(Data extracted from a collection)
:::::
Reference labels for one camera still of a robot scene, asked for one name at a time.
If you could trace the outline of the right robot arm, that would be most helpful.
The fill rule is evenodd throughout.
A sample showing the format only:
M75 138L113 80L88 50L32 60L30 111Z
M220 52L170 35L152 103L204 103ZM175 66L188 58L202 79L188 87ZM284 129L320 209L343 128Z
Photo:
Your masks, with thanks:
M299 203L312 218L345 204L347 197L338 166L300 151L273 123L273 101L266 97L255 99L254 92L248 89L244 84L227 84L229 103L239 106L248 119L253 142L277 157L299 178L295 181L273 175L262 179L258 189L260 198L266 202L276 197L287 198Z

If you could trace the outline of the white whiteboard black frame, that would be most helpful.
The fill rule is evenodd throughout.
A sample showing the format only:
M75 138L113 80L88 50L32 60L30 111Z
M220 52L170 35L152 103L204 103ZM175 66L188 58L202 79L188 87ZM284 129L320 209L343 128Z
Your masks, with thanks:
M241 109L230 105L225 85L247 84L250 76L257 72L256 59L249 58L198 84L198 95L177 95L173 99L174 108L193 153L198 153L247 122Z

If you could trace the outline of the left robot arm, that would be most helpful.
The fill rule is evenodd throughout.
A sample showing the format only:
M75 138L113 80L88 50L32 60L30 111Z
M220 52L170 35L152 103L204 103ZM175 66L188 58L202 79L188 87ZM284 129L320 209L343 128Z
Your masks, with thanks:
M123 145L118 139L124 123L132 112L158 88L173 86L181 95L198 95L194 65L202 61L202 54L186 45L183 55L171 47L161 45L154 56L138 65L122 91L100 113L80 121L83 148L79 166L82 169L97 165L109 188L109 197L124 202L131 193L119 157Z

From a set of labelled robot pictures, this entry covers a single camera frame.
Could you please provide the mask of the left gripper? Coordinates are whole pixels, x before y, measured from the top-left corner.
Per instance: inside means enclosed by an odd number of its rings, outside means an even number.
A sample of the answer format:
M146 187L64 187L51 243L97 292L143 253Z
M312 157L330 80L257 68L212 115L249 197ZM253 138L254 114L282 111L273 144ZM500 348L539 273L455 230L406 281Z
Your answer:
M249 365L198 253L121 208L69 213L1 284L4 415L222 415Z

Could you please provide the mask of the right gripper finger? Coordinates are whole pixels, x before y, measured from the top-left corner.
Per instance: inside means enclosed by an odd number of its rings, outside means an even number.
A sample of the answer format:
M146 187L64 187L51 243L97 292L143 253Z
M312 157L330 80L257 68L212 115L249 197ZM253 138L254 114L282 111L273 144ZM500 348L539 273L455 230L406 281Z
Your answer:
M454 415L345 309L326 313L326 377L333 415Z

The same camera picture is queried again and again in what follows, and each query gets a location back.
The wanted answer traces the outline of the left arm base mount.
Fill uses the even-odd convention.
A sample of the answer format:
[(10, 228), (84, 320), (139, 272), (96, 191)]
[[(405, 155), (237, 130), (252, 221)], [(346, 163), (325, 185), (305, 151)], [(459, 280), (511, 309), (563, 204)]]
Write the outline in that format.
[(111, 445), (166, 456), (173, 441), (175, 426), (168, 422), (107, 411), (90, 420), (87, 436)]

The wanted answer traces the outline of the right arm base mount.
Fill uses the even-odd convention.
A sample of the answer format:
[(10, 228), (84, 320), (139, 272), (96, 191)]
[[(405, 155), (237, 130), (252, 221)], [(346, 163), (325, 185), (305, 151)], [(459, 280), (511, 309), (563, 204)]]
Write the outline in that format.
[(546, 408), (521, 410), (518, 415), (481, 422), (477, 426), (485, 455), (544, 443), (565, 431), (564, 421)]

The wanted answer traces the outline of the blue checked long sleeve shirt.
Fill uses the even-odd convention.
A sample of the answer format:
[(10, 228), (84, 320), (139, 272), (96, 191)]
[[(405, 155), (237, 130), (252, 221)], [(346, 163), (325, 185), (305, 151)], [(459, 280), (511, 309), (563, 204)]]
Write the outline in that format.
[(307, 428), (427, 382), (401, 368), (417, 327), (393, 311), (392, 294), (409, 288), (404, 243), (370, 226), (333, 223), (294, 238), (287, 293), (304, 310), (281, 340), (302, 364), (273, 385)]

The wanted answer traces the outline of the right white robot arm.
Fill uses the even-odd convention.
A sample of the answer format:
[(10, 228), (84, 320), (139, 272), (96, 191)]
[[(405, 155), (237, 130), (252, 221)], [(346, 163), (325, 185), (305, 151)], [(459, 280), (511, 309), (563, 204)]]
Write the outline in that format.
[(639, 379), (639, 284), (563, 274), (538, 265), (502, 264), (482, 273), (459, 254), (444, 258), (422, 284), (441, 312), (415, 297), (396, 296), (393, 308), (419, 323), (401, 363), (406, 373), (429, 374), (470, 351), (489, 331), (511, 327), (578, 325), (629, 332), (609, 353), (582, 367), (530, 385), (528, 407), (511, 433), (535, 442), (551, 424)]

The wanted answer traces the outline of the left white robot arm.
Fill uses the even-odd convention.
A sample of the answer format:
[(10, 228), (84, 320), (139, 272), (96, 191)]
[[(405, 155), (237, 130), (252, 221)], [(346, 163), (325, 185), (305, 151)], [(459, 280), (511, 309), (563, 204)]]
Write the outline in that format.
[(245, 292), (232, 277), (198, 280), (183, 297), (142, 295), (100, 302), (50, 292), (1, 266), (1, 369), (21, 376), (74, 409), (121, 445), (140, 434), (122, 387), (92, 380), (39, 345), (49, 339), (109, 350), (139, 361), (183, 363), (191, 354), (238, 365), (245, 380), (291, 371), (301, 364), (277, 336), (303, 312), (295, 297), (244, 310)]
:::::
▶ [PROBLEM] Within the records above, each line containing "please" is to be returned.

▶ [RESPONSE AREA]
Could you please provide the mask of the left gripper? Coordinates are whole pixels, x before y, measured from the top-left corner.
Could you please provide the mask of the right gripper finger? Coordinates are whole pixels, x before y, measured from the top-left corner.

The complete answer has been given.